We supposed that this visit could only be for the purpose of lodging a complaint against the officer in command at the New Mole Fort—to wit myself, a complaint which we knew would be unavailing: but we were mistaken; for my servant, on returning from the barracks with the bottle of champagne and other &c. requisite to enable Jack and me to pass the night on guard agreeably, brought us the unpleasant information that the shot had carried away both legs of the unfortunate Spanish lieutenant who commanded the guarda costa, and that doctor M'Leechy of "Ours" had at once gone off to the vessel to succour the patient, who—poor fellow!—had died under his hands.

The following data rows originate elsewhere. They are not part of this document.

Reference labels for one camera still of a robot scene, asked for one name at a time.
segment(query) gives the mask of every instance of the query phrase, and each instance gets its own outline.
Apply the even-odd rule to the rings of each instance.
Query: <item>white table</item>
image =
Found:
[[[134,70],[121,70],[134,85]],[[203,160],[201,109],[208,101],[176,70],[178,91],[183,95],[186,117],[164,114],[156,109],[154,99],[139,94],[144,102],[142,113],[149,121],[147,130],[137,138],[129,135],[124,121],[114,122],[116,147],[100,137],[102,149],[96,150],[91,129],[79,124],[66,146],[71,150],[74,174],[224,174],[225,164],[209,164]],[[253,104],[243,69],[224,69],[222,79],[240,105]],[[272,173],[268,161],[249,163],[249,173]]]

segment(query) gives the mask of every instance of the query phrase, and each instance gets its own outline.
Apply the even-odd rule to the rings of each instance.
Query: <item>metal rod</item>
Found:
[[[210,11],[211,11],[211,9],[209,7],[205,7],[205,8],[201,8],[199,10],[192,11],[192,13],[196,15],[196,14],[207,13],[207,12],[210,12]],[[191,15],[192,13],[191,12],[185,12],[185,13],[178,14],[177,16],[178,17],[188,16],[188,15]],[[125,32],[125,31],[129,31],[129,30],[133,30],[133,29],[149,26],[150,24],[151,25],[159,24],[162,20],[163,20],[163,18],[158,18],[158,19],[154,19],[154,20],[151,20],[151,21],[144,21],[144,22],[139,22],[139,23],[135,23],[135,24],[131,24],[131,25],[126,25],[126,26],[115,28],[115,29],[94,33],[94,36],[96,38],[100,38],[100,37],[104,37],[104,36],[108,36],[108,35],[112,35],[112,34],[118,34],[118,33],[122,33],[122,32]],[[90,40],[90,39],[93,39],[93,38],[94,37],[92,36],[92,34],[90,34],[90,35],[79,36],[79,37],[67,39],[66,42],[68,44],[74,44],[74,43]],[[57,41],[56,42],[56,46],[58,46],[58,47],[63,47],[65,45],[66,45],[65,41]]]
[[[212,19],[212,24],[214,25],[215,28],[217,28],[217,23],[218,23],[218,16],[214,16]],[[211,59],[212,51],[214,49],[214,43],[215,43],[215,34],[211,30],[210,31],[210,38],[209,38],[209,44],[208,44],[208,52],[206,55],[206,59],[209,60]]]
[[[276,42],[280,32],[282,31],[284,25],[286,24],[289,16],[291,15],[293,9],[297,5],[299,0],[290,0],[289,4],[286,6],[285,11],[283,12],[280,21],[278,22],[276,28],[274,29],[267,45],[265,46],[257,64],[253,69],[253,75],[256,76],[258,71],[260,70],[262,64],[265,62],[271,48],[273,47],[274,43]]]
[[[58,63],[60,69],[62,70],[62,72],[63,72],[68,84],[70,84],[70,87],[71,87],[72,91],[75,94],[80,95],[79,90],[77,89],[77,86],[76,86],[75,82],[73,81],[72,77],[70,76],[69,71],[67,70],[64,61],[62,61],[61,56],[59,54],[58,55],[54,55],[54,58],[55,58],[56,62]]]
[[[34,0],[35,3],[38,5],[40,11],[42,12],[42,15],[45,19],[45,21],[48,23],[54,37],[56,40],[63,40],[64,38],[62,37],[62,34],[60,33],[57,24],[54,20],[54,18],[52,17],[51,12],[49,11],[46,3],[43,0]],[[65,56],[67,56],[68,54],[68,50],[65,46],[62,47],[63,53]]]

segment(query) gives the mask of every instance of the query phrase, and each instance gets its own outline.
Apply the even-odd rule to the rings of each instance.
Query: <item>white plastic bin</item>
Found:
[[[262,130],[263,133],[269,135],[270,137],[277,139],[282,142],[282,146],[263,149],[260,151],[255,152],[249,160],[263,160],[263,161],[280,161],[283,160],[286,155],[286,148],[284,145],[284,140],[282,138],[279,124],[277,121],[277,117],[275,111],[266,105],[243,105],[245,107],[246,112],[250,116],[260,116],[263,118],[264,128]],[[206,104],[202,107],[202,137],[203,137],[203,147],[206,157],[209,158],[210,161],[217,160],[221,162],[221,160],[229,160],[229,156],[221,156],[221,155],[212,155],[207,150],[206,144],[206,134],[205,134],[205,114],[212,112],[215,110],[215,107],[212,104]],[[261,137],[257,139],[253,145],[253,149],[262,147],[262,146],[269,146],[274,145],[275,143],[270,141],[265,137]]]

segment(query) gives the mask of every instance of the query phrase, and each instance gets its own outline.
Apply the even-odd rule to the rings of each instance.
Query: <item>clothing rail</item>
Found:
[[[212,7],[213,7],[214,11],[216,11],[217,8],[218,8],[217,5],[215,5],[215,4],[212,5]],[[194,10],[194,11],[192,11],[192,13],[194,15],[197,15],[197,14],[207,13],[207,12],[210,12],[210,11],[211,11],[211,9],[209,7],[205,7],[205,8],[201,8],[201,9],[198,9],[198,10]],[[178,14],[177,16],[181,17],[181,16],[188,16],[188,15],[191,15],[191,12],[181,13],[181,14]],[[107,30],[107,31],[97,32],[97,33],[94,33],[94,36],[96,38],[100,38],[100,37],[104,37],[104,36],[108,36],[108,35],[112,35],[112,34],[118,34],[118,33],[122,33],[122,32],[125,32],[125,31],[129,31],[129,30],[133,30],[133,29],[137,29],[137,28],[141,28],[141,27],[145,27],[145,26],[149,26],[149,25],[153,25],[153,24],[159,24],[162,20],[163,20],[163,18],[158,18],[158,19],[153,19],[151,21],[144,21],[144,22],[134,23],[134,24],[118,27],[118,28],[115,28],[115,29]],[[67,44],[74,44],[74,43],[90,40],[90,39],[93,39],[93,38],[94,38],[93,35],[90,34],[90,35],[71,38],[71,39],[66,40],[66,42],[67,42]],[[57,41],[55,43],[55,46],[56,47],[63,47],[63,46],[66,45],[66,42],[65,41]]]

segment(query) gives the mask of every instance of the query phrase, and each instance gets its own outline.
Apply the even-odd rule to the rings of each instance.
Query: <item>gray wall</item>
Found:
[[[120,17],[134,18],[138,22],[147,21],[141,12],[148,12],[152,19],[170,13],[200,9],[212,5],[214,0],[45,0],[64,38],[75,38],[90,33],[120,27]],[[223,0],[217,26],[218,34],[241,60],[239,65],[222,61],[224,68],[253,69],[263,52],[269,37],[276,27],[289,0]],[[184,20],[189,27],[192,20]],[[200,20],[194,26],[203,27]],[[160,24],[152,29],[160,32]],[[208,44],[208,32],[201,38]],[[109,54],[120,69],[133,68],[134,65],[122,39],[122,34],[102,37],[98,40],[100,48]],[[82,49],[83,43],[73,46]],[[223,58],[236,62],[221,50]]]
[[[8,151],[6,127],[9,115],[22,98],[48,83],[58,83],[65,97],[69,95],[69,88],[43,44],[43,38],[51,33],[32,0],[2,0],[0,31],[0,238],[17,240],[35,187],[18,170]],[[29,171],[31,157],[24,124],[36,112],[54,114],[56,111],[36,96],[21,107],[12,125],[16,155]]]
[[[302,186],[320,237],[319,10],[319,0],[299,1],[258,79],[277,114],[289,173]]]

This catastrophe proved a great damper to us, and to Jack in particular, for he was one of the best-hearted fellows in the service; so we had more champagne brought from the mess-house, and we talked of the guarda costa and her poor lieutenant almost till the morning gun was fired; and the affair furnished me with a special paragraph for that "column of remarks" in the guard report which seldom contains memoranda of greater importance than a notice of "the cracked pane of glass, handed over by Captain O'Brien of the 88th;" or, "the poker, handed over, broken, by the last guard under Lieutenant Smith, of the Buffs," and so forth.

In the morning we found that the guarda costa had sailed in the night, taking her dead commander with her; and long before the end of the week we had ceased even to speak of the circumstance at mess, and I forgot the affair as the image of Paulina came before me again, and thoughtless Jack Slingsby was as gay as ever.

But I must mention, that on being relieved from guard at the New Mole Fort, I found waiting me, at my quarters, Pedro de Urquija, a well-known contrabandista, and king of the smugglers of Gibraltar, who gave me a profusion of thanks "for saving his little felucca, La Buena Fortuna, from that devil of a guarda costa," saying it was the closest run he had ever experienced in twenty years of arduous smuggling; and he insisted upon my acceptance of several boxes of prime Cubas and some dozen yards of magnificent lace, worked by the nuns of Cadiz and the poor sisters of Santa Theresa at Estrelo, and we parted the best friends in the world: but a heavy rod was in pickle for Jack and me; and the affair was destined to cost us more danger, trouble, and anxiety, than we could ever have calculated on risking.